The National Oceanic and Atmospheric Administration’s Climate Prediction Center is favoring above-average temperatures to continue through Sept. 24. So while the departure from normal isn’t breaking records – so far, at least – its longevity could turn out to be noteworthy. Which isn’t to say we won’t see a cooler day here and there. For example, an unsettled weather system is expected to lower temperatures into the mid-60s on Tuesday. Overall, however, NOAA is estimating that conditions will be mostly mild and dry through the latter part of the month.
The span of analogous warmth began in earnest last weekend when Spokane International Airport reached a high of 83 degrees Saturday and 86 degrees Sunday.
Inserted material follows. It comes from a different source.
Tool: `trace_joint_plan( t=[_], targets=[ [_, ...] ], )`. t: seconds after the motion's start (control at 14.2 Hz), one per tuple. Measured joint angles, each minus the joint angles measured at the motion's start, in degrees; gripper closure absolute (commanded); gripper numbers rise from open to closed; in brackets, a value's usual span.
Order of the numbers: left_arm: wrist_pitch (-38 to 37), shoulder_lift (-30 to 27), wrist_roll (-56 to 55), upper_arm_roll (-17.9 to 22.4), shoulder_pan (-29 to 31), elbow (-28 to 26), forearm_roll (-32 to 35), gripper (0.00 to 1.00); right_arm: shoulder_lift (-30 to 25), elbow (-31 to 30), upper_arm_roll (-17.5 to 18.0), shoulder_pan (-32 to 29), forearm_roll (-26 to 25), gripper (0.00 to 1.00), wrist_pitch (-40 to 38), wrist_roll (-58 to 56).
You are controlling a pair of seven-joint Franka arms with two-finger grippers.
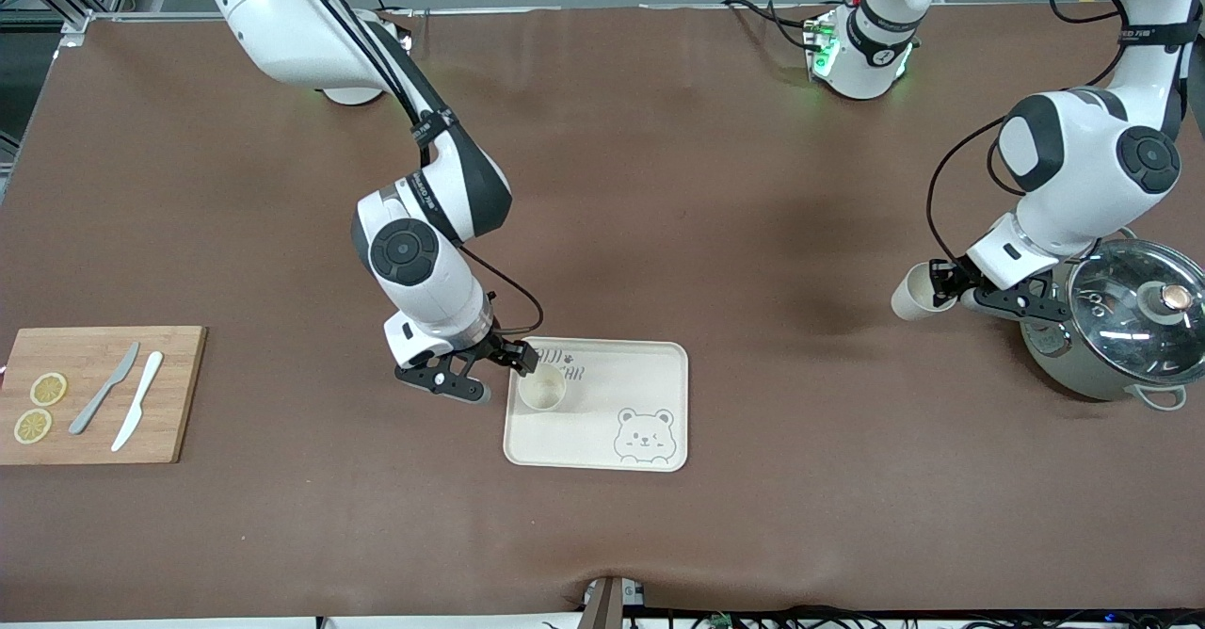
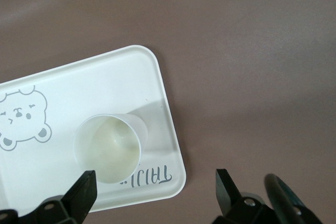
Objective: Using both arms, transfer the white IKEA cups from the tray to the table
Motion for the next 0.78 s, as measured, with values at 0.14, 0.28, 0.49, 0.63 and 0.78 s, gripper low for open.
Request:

Meanwhile, the thermometer reached 92 degrees in Lewiston on Saturday, followed by 95 the next day, and 87 degrees in Omak, Washington, followed by 91 Sunday. Even the region’s overnight lows ran above normal, but to a lesser degree than daytime highs.
The spike in temperatures was caused by a high-pressure system centered along the Continental Divide. It drifted east on Monday, resulting in slightly cooler weather, some cloudiness and a few sprinkles in some locations. Even so, temperatures ran slightly above normal for this time of year.
Another high-pressure system that began building on Wednesday is expected to bring a steady temperature climb that returns the Inland Northwest to 80- to 90-degree weather through the weekend. If this were late June, the same pattern would have us fanning ourselves against extreme heat.
Instead, thanks to decreasing daylight hours and weakening intensity of the sun, we’re welcoming the remnants of summer before true autumn hints of winter.
Nic Loyd is a meteorologist in Washington state. Linda Weiford is a writer in Moscow, Idaho, who’s also a weather geek.